Я еще находился между двумя мирами. Слова «задержал работу» полностью привели меня в чувство. Ловко, Антон. «Как Маня?» – спросил я вяло. «С тех пор, как она тебя бросила, она уже в третий раз вышла замуж. Дурнеет на глазах. Настоящая верблюдица, братец. Пей еще кофе».

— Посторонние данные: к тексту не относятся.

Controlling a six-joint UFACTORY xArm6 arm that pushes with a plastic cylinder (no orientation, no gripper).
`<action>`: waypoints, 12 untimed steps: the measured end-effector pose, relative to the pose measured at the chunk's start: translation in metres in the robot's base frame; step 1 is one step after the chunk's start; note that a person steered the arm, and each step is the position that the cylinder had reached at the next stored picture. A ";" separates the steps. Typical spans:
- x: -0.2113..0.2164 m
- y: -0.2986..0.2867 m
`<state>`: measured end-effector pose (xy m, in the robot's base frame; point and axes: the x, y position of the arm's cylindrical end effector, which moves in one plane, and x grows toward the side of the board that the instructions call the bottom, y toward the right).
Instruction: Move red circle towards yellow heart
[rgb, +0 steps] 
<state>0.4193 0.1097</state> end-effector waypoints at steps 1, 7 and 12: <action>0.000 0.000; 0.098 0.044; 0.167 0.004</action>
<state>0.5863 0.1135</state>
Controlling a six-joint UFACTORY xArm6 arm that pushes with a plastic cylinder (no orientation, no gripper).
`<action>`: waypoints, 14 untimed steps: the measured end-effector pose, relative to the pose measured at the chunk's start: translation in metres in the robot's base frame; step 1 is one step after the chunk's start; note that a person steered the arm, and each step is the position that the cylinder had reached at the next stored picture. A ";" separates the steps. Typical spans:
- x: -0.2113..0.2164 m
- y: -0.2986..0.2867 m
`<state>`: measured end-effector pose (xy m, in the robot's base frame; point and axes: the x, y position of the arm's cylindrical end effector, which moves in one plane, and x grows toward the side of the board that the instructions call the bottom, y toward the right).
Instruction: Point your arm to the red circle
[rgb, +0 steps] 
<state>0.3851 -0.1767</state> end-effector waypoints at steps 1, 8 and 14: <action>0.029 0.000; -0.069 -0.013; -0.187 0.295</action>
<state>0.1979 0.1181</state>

В Университете я любил Антона. Мы проводили время в спорах. Он выдумывал биологический марксизм или марксистскую биологию, диалектику и т. п. Смеялся над старыми романтиками, верившими в любовь. «Пара, – изрекал он с невыносимой безаппеляционностью, – это непременно дрянная мелодрама, замешанная на физио-психологических недоразумениях… и социальных тоже… Большинство женщин – болтливые создания с птичьими мозгами… Результат ста тысяч лет домашней эксплуатации…». Тип фанатика, прикрывающего напускным цинизмом… Что теперь с Антоном? Его ценили члены тогдашнего правительства, он, должно быть, последовал за ними в могилу, как сам и предчувствовал: «Мы построили, – говорил он с неизменным сарказмом, – колоссальную адскую машину улучшенной модификации, и легли прямо на нее в надежде сладко поспать… С лавровыми веночками из красной бумаги на голове… Вот так!» От него остались лишь мои воспоминания… (Скоро у меня будет время на распутывание воспоминаний… Антон заявлял, что нужно хранить в памяти только полезное: «Поставить живую память на службу активной деятельности…». Какова польза от твоей памяти, бедный мой Антон?)

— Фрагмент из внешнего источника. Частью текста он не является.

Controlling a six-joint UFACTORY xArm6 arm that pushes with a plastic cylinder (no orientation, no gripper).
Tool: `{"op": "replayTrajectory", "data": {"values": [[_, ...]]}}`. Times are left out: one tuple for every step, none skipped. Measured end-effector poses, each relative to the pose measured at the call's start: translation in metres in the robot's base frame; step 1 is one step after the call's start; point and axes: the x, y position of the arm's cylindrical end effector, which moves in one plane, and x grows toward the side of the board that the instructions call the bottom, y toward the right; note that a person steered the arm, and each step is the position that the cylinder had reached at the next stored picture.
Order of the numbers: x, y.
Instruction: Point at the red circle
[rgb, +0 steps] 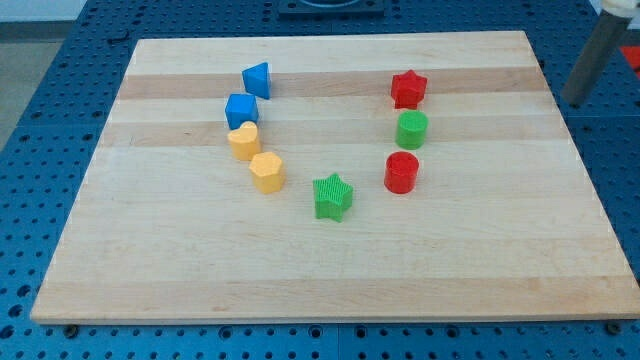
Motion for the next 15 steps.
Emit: {"op": "replayTrajectory", "data": {"values": [[0.017,0.0],[0.017,-0.001],[0.017,-0.007],[0.017,-0.014],[0.017,-0.028],[0.017,-0.073],[0.017,-0.075],[0.017,-0.081],[0.017,-0.13],[0.017,-0.143],[0.017,-0.143],[-0.004,-0.144],[-0.033,-0.162],[-0.042,-0.145],[-0.042,-0.083]]}}
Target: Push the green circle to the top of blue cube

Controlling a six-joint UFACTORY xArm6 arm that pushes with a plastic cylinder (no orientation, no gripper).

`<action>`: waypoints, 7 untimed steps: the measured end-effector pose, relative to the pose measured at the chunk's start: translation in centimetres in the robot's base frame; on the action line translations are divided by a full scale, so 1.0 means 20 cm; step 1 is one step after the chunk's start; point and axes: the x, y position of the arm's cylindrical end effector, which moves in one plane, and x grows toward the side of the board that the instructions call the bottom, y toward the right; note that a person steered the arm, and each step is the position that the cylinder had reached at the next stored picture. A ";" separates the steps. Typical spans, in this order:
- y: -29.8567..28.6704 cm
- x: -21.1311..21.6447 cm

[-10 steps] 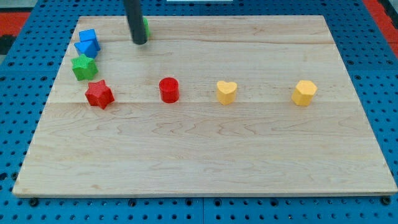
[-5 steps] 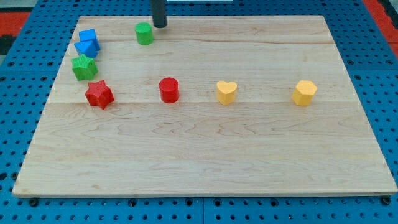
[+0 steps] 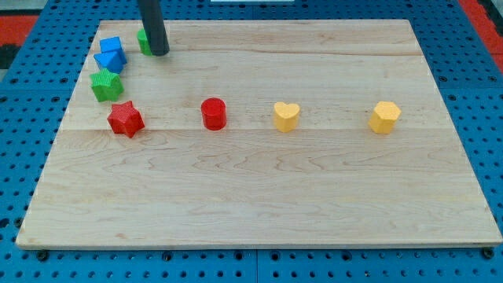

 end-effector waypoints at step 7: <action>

Эта тревога, заставившая вспомнить тебя, Антон, вызвана Надин. Надин, прямолинейная, сильная, живущая инстинктами. Права она, а не я, – инстинкты в итоге всегда оправдываются… Каждый из нас со знанием дела строит себе ловушку; а когда попадает в нее, удивляется…

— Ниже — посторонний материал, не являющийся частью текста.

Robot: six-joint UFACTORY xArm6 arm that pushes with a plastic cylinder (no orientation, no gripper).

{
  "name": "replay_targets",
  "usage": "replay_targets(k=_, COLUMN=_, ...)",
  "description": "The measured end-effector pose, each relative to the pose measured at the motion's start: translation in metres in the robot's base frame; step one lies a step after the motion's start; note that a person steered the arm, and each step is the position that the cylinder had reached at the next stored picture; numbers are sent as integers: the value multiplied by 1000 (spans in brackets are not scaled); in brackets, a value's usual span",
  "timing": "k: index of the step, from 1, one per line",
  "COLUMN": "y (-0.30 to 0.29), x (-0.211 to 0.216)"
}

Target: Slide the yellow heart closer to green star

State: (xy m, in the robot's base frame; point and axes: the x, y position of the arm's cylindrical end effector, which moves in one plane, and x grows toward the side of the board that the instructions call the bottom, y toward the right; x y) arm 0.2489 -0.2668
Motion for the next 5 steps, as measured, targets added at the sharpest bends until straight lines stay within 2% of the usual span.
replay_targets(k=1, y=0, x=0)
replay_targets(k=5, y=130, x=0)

Надин разожгла сильный огонь в камине; в комнате стало уютнее. Надин бросила в огонь письма, фотографии, несколько паспортов. Ее волнение сменилось опустошенным спокойствием. Две беды сразу, одна смехотворная, другая почти немыслимая, и именно смехотворная заставляла сильнее страдать, как будто резала по живому. «Саша решился только на исходе двенадцатого часа, потому что мы оказались в аду…» Уже два года Надин боялась читать газеты, получать письма, произносить некоторые имена, даже думать о них, сомневаться вопреки себе в совершенно абсурдных обвинениях, не показать, будто всей душой одобряет непоправимое. Заговоры походили на дьявольский хоровод. Вначале она, как и все вокруг, верила в них; затем хотела поверить в невероятное; затем делала вид, что верит; а по ночам рыдала в подушку. Саша, опасавшийся оставаться наедине, предпочитавший, как она чувствовала, в одиночку нести бремя своей невидимой другими драмы, отправлял ее, то в Мон-Сен-Мишель, то в Ниццу, в Канны, Антиб, Жуан-ле-Пен под предлогом: «Успокой нервы, малышка, мне легче одному противостоять всем этим неприятностям…» На берегу моря Надин пыталась читать Пруста, очень проникновенные романы, но в чем заключалась цель жизни всех этих персонажей? Она гуляла по пляжу в компании американок, английского боксера, одетых, будто с иголочки мужчин, настроенных на игривый манер – эти люди также не имели цели в жизни, ни на что не годились, жалкие и смешные, и только ирония спасала ее от полного разочарования. Она участвовала в охоте на голубей. Одеваться в белый фланелевый костюм, чтобы стрелять в птиц, какое извращение! Это разрывало ей сердце. Она чувствовала себя хорошо лишь с томиком Золя в маленьких рыбачьих портах.